QuikTrip (USA) – New to the ranking and immediately landing at #3
New to the ranking and immediately landing at #3, QuikTrip enters with an impressive deployment of 1,200 Pudu robots. The Tulsa-based convenience retail chain operates 953 stores across the Midwest and South and is known for clean, well-run locations and consistently strong customer service. Its nationwide rollout of Pudu cleaning robots—implemented together with Pringle Robotics—has drawn widespread attention, with countless TikTok and Instagram videos showing customers delighted by the autonomous cleaners.

Denner AG (Switzerland) – also new and entering directly at #7
Denner, Switzerland’s third-largest supermarket chain with about 860 outlets, appears in the 2025 ranking for the first time. It now operates around 200 Pudu robots,
making it the highest-ranked Swiss retailer. Denner’s entry reflects the growing
momentum of robotics in European discount supermarkets, even amid the
challenges of decentralized ownership and varying store formats.

ROSSMANN (Germany) – Rank #9 in 2025 (up from #16 in 2024)
ROSSMANN, one of Europe’s largest drugstore chains with about 4,700 outlets across multiple countries, has made the biggest leap among the five highlighted retailers. From 45 robots in 2024, it has expanded to 170 Gausium units in 2025. This rapid scale-up demonstrates how quickly European retailers can move once pilots prove successful, particularly in standardized drugstore formats where frequent light cleaning is required.

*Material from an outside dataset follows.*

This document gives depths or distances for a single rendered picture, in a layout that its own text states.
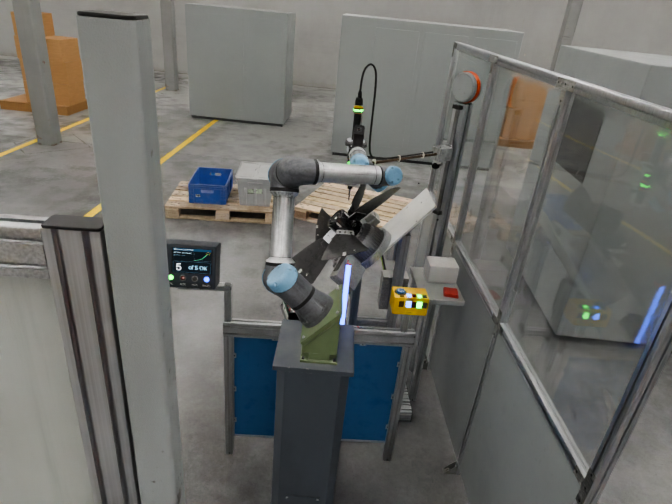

Supermarkets from the Baltic states –
New to the ranking and showing strong early momentum
The Baltic region, long recognized for its digital-forward mindset, enters the ranking with several supermarket fleets that reflect a notably low barrier to adopting robotics. ELVI (Latvia), IKI (Lithuania), and RIMI (Latvia) all appear with compact but growing deployments, indicating that retailers across the Baltics clearly see the potential of cleaning automation. While the current fleet sizes remain modest, the presence of multiple operators in the ranking underscores a regional readiness to scale—and a cultural openness to robotics that positions the Baltics as one of Europe’s most
promising growth markets for autonomous cleaning.

Outlook and Future Trends

The Biggest Fleet 2025 data highlights how retail robots achieve above-average utilization, cleaning larger areas more consistently than in other sectors. Yet the real growth opportunity lies ahead. Small-format retail — gas stations, kiosk outlets, and urban mini-markets — remains underserved. Current robots are often too bulky or expensive, while microbots are still limited to vacuuming. The missing piece is a compact, affordable scrubbing robot under $10,000, a development that could unleash a dramatic expansion of retail fleets worldwide.

Conclusion

The story told by the Biggest Fleet 2025 ranking is clear: retail chains are not just adopting cleaning robots, they are defining the standards for scale, efficiency, and adaptation. Walmart and Sam‘s Club represent consistency and scale in the U.S., FamilyMart shows innovation in compact formats, Denner makes a strong debut for Swiss supermarkets, and ROSSMANN demonstrates Europe’s ability to scale once proof of concept is established. Retail, with its unique combination of scale, standardization, and operational necessity, remains the sector driving global adoption of cleaning robots. And as the next generation of compact machines arrives, the transformation will not stop at hypermarkets or drugstores — it will extend to the smallest outlets that form the backbone of daily retail life.